**GOAL OF THE EXERCISE**. Using the material below, print the line that contains "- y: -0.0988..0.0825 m", the line that contains "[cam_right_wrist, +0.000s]", and every line in between, exactly and nothing else.

**INFORMATION**.
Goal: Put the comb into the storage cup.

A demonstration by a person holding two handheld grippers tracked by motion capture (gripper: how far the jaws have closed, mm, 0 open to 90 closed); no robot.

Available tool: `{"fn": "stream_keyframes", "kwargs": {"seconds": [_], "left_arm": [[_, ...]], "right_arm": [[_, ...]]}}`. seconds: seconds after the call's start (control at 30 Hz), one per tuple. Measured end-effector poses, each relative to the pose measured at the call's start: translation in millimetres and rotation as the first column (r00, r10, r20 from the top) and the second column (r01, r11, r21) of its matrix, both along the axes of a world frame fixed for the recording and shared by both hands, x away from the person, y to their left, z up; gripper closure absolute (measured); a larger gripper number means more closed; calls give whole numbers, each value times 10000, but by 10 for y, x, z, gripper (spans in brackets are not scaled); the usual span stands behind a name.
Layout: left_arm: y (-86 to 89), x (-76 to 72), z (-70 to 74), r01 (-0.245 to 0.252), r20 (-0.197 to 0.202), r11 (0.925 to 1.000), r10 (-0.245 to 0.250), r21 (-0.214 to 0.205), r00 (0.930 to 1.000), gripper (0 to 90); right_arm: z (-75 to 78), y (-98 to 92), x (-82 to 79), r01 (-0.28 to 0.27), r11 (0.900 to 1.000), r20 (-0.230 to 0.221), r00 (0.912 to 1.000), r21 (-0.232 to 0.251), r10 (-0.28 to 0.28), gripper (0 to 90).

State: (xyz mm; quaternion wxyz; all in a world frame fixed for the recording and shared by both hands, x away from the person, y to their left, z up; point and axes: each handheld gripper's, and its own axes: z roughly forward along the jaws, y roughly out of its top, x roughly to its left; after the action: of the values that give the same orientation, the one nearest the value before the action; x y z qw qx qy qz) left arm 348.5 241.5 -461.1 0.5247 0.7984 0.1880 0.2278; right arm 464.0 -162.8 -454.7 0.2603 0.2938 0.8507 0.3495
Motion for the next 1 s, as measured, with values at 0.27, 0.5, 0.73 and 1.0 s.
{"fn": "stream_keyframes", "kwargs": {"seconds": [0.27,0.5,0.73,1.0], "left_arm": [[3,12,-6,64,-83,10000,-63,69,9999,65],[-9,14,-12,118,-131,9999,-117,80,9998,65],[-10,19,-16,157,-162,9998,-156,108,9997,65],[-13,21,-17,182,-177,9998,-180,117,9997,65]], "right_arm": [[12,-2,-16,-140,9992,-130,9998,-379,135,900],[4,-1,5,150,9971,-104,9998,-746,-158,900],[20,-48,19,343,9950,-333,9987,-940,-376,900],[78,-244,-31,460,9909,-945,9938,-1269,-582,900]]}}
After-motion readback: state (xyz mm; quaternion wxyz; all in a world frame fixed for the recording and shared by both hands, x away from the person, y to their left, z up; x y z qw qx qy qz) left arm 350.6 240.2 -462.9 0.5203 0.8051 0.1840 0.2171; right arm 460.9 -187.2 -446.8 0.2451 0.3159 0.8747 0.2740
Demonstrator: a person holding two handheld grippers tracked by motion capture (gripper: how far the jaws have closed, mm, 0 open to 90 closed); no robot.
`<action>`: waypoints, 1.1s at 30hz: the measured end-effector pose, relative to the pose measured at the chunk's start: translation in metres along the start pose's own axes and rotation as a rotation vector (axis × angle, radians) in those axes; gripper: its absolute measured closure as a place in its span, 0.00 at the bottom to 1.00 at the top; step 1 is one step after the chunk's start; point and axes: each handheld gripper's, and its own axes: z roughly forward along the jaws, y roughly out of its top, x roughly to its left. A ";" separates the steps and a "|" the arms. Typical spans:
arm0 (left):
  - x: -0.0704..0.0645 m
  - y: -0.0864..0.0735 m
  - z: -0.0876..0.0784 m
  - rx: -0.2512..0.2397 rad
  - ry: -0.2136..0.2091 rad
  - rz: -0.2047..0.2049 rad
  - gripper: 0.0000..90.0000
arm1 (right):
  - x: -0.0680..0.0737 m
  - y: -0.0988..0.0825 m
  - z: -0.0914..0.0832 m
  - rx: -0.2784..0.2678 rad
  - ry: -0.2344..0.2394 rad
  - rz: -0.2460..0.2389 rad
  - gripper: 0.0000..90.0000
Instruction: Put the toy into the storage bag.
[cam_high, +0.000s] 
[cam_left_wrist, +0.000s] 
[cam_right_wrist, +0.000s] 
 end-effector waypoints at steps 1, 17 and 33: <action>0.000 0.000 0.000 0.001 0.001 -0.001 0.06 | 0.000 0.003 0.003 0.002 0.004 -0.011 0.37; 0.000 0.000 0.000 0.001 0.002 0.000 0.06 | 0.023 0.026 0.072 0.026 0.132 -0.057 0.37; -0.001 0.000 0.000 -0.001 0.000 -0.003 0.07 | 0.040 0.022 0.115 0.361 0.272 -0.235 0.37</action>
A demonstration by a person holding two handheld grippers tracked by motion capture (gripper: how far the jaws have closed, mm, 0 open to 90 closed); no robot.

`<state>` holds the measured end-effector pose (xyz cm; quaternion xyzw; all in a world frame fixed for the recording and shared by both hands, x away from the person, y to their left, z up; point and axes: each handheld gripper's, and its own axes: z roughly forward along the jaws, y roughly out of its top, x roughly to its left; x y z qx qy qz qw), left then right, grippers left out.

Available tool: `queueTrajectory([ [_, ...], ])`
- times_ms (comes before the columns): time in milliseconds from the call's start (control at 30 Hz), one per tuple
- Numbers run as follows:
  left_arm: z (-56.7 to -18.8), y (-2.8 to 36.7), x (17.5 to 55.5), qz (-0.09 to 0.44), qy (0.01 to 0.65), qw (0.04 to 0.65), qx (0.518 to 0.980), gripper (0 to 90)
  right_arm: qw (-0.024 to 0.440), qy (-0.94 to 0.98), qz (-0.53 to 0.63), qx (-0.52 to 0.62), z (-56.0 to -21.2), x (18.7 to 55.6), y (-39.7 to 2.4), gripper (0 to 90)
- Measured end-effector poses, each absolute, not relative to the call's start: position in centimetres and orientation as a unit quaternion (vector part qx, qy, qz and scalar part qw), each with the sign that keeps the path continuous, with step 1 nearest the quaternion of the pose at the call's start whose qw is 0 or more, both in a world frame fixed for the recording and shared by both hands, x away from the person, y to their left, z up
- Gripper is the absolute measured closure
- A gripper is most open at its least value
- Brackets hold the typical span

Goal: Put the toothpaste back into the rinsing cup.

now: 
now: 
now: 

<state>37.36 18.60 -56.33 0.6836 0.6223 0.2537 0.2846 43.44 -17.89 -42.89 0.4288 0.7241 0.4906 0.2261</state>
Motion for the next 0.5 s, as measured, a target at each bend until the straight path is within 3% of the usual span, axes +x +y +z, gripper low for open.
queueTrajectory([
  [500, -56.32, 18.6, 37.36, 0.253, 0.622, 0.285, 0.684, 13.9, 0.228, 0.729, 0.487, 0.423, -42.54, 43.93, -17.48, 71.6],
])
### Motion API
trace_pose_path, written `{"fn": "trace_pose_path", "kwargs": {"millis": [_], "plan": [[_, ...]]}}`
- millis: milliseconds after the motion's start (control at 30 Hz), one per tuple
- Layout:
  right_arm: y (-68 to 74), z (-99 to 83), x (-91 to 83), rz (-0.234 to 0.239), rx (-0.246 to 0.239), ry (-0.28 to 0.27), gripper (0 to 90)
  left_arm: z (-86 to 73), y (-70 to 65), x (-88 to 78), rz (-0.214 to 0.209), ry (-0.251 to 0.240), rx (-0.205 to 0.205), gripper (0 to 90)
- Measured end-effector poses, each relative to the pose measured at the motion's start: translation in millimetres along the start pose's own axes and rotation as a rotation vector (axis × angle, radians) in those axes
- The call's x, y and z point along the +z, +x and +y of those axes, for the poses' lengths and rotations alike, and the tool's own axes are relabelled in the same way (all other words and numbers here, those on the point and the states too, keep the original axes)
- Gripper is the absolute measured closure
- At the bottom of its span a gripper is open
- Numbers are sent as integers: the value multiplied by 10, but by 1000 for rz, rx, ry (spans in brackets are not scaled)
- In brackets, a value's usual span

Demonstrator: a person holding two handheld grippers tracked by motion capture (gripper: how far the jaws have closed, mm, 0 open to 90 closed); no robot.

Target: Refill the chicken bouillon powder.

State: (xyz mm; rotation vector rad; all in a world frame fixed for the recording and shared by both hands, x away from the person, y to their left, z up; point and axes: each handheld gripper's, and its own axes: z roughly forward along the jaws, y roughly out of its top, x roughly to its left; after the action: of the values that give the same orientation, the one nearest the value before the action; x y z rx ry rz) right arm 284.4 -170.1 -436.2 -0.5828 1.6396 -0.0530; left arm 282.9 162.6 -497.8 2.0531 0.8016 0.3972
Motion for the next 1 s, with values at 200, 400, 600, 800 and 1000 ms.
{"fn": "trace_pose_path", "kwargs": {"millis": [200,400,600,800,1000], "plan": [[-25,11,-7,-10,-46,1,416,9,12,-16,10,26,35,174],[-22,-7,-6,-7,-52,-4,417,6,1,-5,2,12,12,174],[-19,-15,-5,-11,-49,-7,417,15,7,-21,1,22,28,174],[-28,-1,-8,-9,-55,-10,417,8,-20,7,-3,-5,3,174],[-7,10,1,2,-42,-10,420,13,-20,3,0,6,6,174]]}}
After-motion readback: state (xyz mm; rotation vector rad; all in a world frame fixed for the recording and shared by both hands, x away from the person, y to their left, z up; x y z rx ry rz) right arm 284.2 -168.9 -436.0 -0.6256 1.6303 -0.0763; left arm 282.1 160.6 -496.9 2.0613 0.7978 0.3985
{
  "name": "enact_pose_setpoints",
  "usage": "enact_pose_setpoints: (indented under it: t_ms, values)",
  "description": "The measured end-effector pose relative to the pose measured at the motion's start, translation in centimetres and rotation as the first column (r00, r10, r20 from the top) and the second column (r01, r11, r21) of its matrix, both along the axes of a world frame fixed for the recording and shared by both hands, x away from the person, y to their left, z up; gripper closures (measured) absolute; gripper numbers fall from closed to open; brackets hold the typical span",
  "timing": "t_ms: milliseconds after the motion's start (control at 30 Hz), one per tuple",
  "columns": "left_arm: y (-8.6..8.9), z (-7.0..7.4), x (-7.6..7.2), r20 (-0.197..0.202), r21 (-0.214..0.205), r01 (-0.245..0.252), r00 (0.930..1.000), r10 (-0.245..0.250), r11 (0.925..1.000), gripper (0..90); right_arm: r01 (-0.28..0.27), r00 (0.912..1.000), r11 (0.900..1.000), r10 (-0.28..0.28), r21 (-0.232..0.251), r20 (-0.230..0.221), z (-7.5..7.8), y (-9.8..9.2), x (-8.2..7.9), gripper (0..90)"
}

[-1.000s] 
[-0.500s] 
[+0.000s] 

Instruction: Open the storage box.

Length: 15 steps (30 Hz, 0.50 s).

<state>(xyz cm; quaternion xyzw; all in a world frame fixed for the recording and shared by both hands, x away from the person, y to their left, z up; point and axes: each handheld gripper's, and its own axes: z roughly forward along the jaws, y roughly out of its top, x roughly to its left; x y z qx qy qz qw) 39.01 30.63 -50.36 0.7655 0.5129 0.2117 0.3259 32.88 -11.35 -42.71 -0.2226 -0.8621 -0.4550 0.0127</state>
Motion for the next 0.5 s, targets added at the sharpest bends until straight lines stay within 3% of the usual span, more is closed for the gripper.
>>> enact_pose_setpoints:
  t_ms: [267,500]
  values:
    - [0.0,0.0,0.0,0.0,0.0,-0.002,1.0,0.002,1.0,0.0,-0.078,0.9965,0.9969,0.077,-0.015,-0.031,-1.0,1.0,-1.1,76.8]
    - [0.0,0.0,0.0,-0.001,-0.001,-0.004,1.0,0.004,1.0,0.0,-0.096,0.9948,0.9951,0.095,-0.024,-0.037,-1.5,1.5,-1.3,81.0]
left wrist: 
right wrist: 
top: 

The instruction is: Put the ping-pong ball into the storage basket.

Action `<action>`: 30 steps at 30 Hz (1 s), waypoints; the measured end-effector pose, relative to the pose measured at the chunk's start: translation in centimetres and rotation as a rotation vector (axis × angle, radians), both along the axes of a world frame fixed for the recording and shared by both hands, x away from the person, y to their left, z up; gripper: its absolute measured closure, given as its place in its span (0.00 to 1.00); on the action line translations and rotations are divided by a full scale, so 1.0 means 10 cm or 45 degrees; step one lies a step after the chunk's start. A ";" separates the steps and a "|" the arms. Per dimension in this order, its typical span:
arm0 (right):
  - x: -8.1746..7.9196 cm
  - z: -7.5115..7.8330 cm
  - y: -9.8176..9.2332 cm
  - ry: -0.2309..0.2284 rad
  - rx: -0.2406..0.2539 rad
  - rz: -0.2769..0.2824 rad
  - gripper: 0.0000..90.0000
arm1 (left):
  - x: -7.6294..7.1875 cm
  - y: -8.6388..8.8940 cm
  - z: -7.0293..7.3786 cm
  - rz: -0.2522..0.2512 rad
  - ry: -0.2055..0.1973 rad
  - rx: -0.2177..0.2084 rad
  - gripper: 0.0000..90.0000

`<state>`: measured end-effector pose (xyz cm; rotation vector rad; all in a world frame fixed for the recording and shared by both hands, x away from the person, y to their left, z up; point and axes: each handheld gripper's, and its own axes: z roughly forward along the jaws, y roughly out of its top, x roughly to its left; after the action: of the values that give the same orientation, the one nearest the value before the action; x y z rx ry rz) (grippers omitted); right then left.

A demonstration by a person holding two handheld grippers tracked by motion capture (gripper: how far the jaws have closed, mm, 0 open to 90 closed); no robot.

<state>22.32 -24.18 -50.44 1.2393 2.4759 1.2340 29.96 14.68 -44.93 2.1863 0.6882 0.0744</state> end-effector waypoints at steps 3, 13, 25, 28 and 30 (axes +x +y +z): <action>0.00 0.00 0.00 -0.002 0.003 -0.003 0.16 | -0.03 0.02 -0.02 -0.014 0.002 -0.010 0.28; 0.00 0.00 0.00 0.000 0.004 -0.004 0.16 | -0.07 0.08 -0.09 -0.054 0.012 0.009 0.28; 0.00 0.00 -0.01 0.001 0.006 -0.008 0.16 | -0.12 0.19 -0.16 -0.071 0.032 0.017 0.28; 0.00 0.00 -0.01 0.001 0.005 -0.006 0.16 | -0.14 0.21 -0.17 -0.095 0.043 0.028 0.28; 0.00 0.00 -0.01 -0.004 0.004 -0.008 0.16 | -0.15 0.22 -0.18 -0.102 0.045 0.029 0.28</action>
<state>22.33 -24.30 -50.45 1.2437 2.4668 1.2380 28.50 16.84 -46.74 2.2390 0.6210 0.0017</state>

**SOLUTION**.
  - y: -0.0988..0.0825 m
  - z: -0.0914..0.0832 m
  - rx: -0.2784..0.2678 rad
  - ry: -0.2344..0.2394 rad
  - rz: -0.2460..0.2389 rad
  - gripper: 0.0000..90.0000
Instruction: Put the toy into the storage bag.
[cam_high, +0.000s] 
[cam_left_wrist, +0.000s] 
[cam_right_wrist, +0.000s] 

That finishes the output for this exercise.